Dalam hal menyelesaikan segala permasalahan yang terjadi saat ini, kita membutuhkan individu yang bertakwa untuk sadar akan kepeduliannya terhadap lingkungan. Individu yang bertakwa akan menjadikan manusia menjadi berhati-hati dalam bertindak, karena berapa banyak kerusakkan di negeri ini sebab tangan-tangan manusia yang tidak bertanggung jawab. Sebagai mana dalam firman Allah dalam surah Ar-Rum ayat 41 yaitu “Telah tampak kerusakan di darat dan di laut disebabkan karena perbuatan tangan manusia, supaya Allah merasakan kepada mereka sebagian dari (akibat) perbuatan mereka, agar mereka kembali (ke jalan yang benar)”.

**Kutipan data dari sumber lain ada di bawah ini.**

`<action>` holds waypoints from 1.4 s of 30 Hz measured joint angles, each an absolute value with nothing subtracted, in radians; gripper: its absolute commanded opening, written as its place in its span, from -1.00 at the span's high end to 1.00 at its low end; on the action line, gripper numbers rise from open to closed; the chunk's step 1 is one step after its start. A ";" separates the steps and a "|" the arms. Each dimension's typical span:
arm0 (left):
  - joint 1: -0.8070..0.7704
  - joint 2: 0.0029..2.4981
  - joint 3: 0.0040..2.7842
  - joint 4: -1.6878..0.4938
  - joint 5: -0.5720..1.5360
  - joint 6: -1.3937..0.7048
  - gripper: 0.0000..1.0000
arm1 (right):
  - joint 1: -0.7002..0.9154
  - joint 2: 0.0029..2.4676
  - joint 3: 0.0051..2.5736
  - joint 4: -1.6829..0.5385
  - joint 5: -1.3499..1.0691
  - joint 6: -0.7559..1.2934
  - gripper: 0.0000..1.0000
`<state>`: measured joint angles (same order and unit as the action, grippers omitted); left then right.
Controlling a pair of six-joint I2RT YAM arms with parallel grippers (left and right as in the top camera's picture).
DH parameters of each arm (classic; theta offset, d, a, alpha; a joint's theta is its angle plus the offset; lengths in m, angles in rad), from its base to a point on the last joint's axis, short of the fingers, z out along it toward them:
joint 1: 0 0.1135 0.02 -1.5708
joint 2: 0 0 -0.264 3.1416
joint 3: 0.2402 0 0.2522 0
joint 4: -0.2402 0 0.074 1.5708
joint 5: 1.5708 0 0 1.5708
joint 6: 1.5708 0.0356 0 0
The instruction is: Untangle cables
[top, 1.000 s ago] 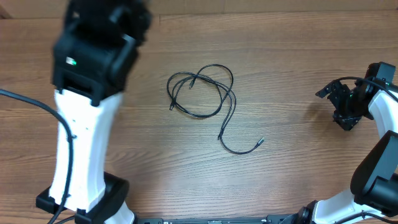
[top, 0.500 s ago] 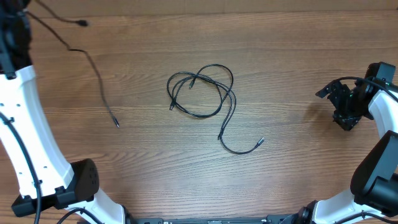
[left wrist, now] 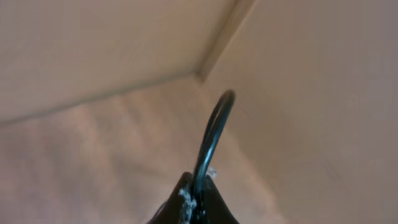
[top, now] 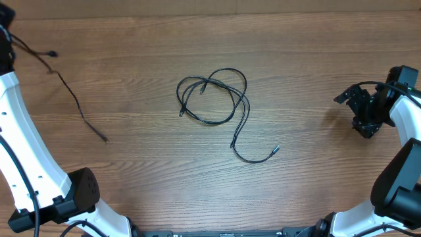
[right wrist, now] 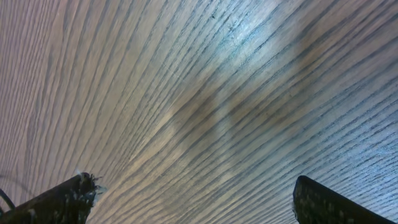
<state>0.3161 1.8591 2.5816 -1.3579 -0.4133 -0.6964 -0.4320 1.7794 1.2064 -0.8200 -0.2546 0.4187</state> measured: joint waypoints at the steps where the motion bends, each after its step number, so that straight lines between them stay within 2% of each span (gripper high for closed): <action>1: 0.316 1.866 2.582 -1.428 -0.416 -0.714 0.91 | -0.432 1.779 1.206 -0.820 -0.255 0.419 -1.00; 8: 0.316 1.996 2.581 -1.679 -0.418 -0.794 0.91 | -0.432 1.779 1.206 -0.820 -0.255 0.419 -1.00; 19: 0.316 2.231 2.448 -1.684 -0.289 -0.703 0.79 | -0.432 1.779 1.206 -0.820 -0.255 0.419 -1.00; 21: 0.316 2.258 2.407 -1.684 -0.282 -0.700 0.91 | -0.432 1.779 1.206 -0.819 -0.255 0.419 -1.00; 25: 0.316 2.297 2.344 -1.663 -0.275 -0.691 0.92 | -0.432 1.779 1.206 -0.820 -0.255 0.418 -0.99; 29: 0.316 2.324 2.329 -1.618 -0.272 -0.653 0.73 | -0.432 1.779 1.206 -0.820 -0.255 0.418 -1.00; 30: 0.316 2.325 2.329 -1.613 -0.271 -0.646 0.62 | -0.432 1.779 1.206 -0.820 -0.255 0.419 -1.00; 32: 0.316 2.326 2.329 -1.607 -0.269 -0.625 0.11 | -0.432 1.779 1.206 -0.820 -0.255 0.419 -1.00; 33: 0.316 2.326 2.329 -1.603 -0.263 -0.606 -0.02 | -0.432 1.779 1.206 -0.820 -0.255 0.419 -1.00; 36: 0.316 2.326 2.329 -1.578 -0.214 -0.541 -0.15 | -0.432 1.779 1.206 -0.820 -0.255 0.418 -0.99; 40: 0.311 2.326 2.329 -1.571 -0.117 -0.419 -0.42 | -0.432 1.779 1.206 -0.820 -0.255 0.419 -1.00; 42: 0.302 2.326 2.329 -1.573 -0.085 -0.377 -0.44 | -0.432 1.779 1.206 -0.820 -0.255 0.419 -1.00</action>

Akan tetapi tidak cukup individu bertaqwa , juga ada peran penting masyarakat yang saling amar ma’ruf nahi mungkar yang peduli terhadap kerusakan, kezhaliman yang terjadi saat ini. Masyarakat yang mengimplementasikan Surah Ali-Imron ayat 104 yaitu “Hendaklah ada di antara kamu segolongan orang yang menyeru kepada kebajikan, menyuruh (berbuat) yang makruf, dan mencegah dari yang mungkar. Mereka itulah orang-orang yang beruntung”.
Akan menjadi sempurna ketika negara hadir secara utuh yang dengan negara akan menerapkan Islam secara kaffah. Menjadi penjaga untuk seluruh alam semesta ini. Penguasa yang memastikan kebutuhan rakyat, yang menjadi pelindung (junnah) dan pengurus (rain) terhadap rakyatnya.
Tergambar bahwa Islam begitu sempurnanya dalam mengatur kehidupan. Dan bahwa pangkal ketidakadilan hari ini adalah karena di terapkannya ideologi kapitalisme yang tidak pro rakyat dan maka sudah semestinya kita ganti dengan sistem yang menerapkan ideologi Islam yang mensejahterakan rakyat, yang menjadi Rahmat bagi seluruh alam. Maka sudah saatnya kita mengganti sistem ini dengan sistem yang menerapkan Islam secara kaffah dalam bingkai Khilafah Islamiyah. Wallahu a’lam bishwab.